Hannah Usmedynska

Posted on Apr 1 • Edited on Apr 6

100 Spark Interview Questions and Answers for Middle Developers

Middle-level interviews go beyond definitions. Hiring teams look for candidates who can reason about execution plans, memory trade-offs, and production tuning. Walking through targeted Spark interview questions and answers for middle developers before the call tightens weak areas and sharpens how you explain decisions.

Getting Ready for a Middle Spark Developer Interview

Mid-level rounds sit between entry-level concept checks and deep architectural debates. Whether you are reviewing Spark interview questions for 3 years experience or preparing closer to the Spark interview questions for 5 years experience range, the sections below match what most panels cover.

How Spark Interview Questions Help Recruiters Assess Middles

A structured question set shows whether a candidate can trace a shuffle, pick the right join strategy, and explain why a job failed at 3 AM. Spark technical interview questions for middle developers give hiring panels a reliable baseline for every candidate.

How Sample Spark Interview Questions Help Middle Developers Improve Skills

Comparing bad and good answer pairs trains you to structure responses around reasoning. If you are stepping up from common Spark questions for beginners , these intermediate problems sharpen the depth that interviewers expect. Once comfortable, Apache Spark interview questions for experienced roles are the natural next step. Practising Spark Scala scenario-based interview questions alongside this list covers the full range of formats.

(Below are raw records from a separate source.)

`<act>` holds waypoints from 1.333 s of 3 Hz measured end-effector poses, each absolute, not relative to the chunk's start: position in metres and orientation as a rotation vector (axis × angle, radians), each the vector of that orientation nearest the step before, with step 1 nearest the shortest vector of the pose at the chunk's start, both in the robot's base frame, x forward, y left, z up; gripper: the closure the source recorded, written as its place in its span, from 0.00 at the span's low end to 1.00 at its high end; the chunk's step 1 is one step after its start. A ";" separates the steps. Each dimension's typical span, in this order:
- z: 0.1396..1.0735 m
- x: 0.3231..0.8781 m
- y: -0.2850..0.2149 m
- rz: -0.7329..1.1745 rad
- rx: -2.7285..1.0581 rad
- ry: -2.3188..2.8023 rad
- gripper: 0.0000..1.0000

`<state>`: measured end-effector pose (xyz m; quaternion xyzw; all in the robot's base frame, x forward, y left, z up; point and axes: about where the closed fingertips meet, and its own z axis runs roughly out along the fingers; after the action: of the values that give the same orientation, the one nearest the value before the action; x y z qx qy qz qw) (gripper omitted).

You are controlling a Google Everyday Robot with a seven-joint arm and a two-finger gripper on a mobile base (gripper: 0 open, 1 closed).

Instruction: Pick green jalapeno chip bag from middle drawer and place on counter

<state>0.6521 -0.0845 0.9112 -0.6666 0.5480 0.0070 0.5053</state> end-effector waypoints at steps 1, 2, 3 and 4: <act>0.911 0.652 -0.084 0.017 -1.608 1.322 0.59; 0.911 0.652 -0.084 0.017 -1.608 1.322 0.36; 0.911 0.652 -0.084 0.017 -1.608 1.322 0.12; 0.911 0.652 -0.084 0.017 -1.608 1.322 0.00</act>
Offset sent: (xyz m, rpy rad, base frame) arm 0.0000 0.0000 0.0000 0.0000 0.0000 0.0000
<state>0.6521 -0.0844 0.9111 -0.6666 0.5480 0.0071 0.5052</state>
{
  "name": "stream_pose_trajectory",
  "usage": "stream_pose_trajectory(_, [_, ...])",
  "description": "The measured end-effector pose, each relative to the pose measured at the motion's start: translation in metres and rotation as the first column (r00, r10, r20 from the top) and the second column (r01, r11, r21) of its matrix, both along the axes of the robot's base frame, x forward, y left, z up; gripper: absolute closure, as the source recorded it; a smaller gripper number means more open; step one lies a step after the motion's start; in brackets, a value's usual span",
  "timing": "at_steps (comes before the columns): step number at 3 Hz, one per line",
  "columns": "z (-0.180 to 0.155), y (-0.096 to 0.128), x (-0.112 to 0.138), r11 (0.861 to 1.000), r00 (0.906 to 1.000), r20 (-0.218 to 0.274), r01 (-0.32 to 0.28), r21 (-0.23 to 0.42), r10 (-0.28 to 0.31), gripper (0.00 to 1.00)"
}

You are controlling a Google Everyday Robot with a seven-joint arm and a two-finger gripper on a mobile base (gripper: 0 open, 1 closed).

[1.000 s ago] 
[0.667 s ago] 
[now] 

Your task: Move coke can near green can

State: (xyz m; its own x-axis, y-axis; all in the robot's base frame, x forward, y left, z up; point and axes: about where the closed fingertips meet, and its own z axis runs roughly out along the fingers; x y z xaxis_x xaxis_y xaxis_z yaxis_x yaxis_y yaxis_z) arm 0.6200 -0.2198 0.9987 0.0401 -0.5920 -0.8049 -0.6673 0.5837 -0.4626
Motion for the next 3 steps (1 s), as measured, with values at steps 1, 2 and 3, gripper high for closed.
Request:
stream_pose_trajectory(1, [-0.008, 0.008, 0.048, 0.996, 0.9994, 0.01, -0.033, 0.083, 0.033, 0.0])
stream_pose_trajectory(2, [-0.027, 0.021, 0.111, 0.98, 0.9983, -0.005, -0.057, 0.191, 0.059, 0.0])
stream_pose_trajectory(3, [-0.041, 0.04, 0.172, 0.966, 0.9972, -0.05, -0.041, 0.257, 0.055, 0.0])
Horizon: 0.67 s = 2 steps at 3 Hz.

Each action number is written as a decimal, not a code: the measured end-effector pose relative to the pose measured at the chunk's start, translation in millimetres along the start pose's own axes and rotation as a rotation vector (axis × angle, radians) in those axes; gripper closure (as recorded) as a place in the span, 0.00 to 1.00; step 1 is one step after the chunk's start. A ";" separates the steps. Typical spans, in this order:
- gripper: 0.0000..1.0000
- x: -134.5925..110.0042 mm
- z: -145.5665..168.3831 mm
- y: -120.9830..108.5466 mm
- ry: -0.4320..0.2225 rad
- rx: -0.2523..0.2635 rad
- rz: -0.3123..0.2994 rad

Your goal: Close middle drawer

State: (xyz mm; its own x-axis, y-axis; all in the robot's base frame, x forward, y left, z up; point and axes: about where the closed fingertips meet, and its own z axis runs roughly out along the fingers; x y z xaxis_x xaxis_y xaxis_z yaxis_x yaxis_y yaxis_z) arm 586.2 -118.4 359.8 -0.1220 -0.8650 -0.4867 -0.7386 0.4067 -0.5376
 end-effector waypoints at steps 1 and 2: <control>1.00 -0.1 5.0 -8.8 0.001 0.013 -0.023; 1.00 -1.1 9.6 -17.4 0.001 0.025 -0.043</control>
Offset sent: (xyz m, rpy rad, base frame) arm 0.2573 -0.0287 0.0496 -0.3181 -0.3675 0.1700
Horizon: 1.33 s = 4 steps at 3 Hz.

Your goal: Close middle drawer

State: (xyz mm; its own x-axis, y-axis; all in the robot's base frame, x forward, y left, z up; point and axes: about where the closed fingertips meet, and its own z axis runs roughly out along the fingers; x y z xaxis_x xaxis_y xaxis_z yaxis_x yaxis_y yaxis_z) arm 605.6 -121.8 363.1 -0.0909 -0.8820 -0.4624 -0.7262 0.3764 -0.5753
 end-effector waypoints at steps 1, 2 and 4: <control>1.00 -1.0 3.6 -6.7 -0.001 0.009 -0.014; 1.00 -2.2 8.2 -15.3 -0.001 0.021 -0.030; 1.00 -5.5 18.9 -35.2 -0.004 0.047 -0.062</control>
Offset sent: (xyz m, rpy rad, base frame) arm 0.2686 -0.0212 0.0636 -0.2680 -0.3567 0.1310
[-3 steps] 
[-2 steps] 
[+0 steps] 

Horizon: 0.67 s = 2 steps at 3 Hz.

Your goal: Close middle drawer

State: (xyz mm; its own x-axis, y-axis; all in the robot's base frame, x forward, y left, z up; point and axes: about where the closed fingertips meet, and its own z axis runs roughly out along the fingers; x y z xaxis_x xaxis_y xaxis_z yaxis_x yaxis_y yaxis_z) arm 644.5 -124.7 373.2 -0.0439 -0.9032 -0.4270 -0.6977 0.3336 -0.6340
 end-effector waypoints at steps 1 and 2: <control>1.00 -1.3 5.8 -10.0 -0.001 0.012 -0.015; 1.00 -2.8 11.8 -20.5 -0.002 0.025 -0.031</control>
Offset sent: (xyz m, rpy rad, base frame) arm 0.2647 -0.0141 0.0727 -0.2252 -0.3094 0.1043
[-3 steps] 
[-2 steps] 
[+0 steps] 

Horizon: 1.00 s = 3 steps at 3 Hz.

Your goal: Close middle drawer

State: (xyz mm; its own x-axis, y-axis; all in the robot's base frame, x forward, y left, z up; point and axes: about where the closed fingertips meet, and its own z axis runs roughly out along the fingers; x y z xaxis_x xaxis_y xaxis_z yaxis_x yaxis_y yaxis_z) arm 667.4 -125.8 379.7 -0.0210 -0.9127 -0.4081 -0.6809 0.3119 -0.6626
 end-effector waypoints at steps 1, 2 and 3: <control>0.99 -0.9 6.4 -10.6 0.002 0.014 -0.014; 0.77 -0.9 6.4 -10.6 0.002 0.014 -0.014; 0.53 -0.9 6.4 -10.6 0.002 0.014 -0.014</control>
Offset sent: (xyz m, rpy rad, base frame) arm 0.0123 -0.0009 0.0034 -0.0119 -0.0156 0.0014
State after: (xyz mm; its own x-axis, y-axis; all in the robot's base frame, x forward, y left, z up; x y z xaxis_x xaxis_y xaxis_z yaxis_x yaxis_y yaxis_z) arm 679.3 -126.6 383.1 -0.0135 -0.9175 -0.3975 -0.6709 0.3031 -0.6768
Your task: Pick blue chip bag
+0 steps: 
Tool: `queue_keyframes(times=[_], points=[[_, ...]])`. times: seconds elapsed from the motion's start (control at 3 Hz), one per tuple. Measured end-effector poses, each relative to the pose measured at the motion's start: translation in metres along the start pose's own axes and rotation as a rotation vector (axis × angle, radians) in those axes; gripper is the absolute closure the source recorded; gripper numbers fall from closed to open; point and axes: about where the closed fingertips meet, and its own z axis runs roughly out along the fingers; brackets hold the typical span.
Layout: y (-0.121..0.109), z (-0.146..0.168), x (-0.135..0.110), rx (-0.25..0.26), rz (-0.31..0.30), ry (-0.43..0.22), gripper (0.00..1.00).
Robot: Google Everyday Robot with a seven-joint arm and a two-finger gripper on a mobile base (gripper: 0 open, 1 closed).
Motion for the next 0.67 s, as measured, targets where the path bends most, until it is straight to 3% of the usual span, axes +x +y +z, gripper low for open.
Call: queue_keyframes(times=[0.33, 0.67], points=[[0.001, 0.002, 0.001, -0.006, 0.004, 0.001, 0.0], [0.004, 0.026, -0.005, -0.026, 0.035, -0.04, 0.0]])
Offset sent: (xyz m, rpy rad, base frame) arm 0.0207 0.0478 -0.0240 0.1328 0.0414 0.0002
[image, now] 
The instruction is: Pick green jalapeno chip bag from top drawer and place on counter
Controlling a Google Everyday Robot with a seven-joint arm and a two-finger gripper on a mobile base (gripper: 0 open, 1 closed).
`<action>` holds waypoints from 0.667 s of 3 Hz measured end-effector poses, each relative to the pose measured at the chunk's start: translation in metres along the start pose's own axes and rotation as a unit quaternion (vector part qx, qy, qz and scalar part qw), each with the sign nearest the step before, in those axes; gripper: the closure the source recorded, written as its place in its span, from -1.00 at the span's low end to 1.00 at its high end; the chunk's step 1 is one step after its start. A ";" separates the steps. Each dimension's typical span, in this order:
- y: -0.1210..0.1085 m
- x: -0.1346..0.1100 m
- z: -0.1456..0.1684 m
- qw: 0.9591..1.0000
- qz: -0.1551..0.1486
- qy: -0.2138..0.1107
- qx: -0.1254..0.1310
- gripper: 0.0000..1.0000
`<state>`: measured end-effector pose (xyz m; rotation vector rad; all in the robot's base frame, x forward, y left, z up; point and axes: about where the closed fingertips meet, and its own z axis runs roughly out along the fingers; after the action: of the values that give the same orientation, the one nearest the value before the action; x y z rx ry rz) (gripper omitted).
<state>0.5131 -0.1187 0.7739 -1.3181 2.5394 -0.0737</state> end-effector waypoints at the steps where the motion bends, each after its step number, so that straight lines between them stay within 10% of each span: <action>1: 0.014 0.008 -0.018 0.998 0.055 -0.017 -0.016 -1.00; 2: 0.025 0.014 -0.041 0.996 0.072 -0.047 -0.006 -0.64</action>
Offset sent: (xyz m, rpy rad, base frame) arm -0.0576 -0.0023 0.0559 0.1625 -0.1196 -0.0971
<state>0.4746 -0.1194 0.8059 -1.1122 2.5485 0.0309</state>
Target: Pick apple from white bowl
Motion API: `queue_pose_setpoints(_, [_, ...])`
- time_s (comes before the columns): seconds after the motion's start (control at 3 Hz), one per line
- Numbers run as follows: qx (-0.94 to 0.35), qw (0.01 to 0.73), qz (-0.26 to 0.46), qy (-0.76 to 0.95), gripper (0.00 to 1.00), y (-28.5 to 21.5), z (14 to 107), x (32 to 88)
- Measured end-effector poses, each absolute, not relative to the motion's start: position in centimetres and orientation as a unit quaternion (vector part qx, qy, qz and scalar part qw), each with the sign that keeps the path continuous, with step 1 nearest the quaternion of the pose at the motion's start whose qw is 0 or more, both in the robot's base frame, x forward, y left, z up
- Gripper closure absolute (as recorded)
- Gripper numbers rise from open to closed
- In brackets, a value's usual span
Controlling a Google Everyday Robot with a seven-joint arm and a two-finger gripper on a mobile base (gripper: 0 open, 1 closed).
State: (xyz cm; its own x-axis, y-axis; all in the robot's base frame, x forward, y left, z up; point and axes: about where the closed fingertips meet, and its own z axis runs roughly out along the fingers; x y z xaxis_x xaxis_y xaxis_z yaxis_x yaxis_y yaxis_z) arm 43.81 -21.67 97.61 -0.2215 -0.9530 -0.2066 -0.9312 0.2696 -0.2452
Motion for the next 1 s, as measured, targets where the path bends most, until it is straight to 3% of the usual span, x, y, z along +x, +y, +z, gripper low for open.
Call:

List of 100 Spark Interview Questions and Answers for Middle Developers

Five sections by topic. Each opens with five bad-and-good answer pairs; the rest give correct answers only. Together they form a full set of Spark interview questions for middle level developers.

Basic Middle Spark Developer Interview Questions

These Spark interview questions medium difficulty cover architecture, core abstractions, and cluster fundamentals. They test whether a candidate understands how the engine splits work across executors and manages memory. Expect questions about stages, shuffles, and the role of the optimizer in everyday query execution.

1: What happens internally when you call an action on a DataFrame?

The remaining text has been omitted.